Summary:
Marfan Syndrome
Marfan syndrome is an inherited, or genetic disorder that affects 2 to 3 per 10,000 individuals. It occurs due to a defect in a protein called fibrillin 1, which is an important component of connective tissue. Approximately 15 percent of individuals have no family history of Marfan syndrome and represent new genetic mutations.
What are Clinical Features of Marfan Syndrome?
Marfan syndrome causes abnormalities in connective tissue and leads to defects in three major organ systems: skeletal, ocular, and cardiovascular.

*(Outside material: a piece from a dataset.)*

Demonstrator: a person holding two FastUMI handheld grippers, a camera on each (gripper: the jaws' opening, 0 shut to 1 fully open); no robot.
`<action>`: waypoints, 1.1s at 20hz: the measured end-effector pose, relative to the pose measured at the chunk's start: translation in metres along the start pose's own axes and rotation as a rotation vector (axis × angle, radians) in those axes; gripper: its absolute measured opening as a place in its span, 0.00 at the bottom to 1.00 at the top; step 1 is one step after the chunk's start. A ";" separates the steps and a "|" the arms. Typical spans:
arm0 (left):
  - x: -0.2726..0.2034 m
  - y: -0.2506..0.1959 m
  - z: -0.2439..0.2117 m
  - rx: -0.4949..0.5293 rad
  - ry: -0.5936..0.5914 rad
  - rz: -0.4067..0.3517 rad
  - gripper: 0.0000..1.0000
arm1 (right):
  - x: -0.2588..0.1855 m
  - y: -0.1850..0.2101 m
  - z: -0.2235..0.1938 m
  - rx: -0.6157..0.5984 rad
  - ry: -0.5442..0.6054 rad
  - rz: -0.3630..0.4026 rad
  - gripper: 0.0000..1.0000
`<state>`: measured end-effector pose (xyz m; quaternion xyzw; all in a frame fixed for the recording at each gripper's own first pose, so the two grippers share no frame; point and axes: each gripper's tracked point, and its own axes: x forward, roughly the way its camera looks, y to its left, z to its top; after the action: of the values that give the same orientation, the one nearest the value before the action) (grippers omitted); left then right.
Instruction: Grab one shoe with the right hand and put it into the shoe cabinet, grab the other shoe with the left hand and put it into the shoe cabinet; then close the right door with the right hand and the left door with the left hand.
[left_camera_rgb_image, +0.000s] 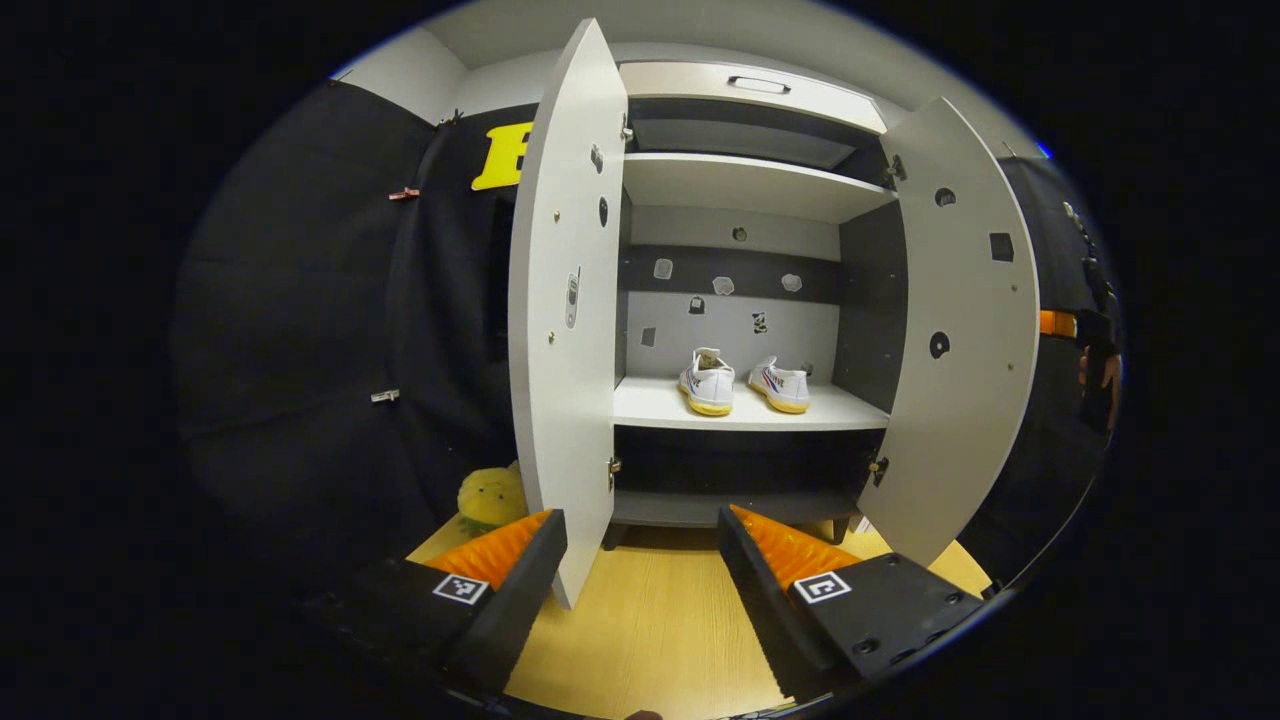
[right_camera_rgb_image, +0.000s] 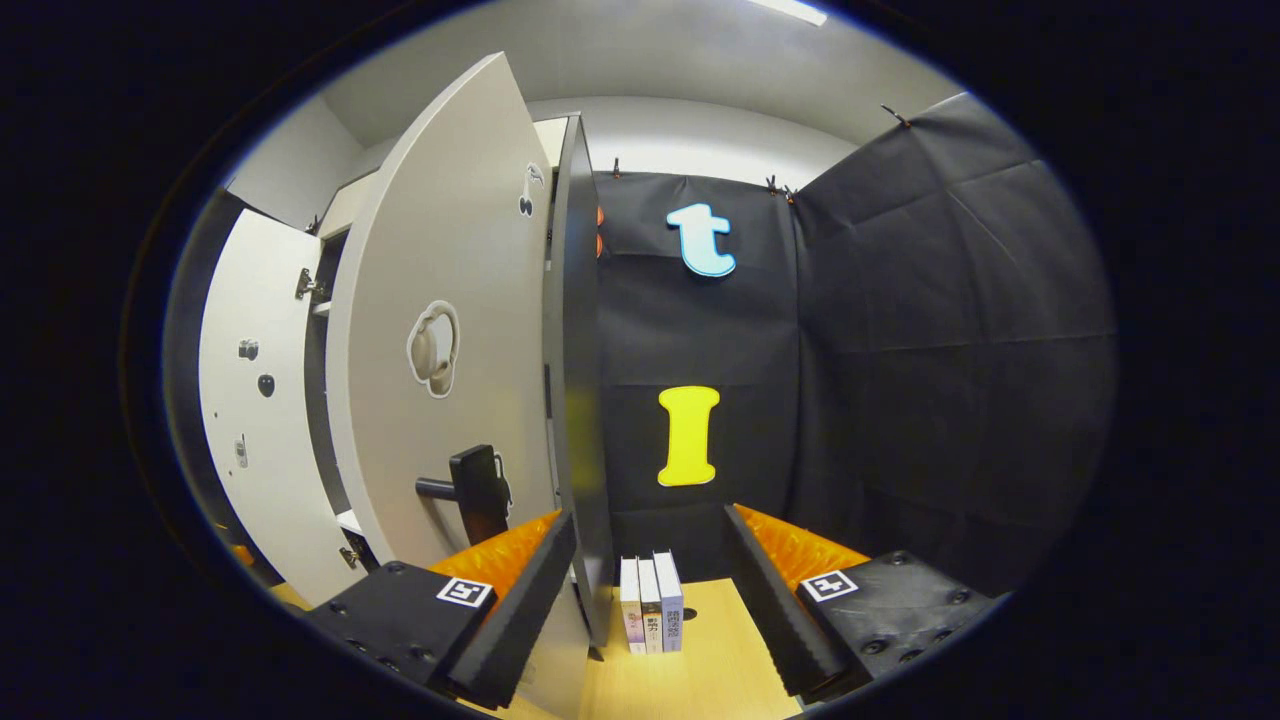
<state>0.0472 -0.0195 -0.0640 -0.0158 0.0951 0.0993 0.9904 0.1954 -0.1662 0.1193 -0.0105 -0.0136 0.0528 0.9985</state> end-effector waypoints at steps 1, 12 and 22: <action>-0.001 0.001 0.002 -0.001 -0.005 0.000 0.95 | -0.001 0.002 0.000 -0.005 0.002 -0.002 0.96; -0.015 0.032 0.005 0.015 -0.024 0.058 0.95 | 0.007 0.109 -0.010 0.023 -0.001 0.159 0.98; -0.044 0.093 0.005 -0.025 -0.042 0.201 0.95 | 0.025 0.202 -0.020 0.082 0.000 0.280 0.98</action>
<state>-0.0132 0.0631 -0.0515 -0.0166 0.0744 0.1996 0.9769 0.2000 0.0367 0.0959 0.0284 -0.0099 0.1919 0.9809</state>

Skeletal deformities include increased height and arm span, anterior chest deformity, mild to moderate joint looseness, vertebral column deformity (such as scoliosis), narrow jaw and high palate causing crowded teeth, and joint hypermobility.
Ocular abnormalities include near-sightedness, corneal flatness, and lens subluxation.
Cardiovascular abnormalities include mitral valve prolapse, aortic root dilatation, mitral valve regurgitation, aortic regurgitation and and rupture or dissection of the aorta. The most important complication of this syndrome is a progressive dilatation of the aortic root and ascending aorta, which leads to aortic valve incompetence and aortic dissection.
How is the Diagnosis of Marfan Syndrome Made?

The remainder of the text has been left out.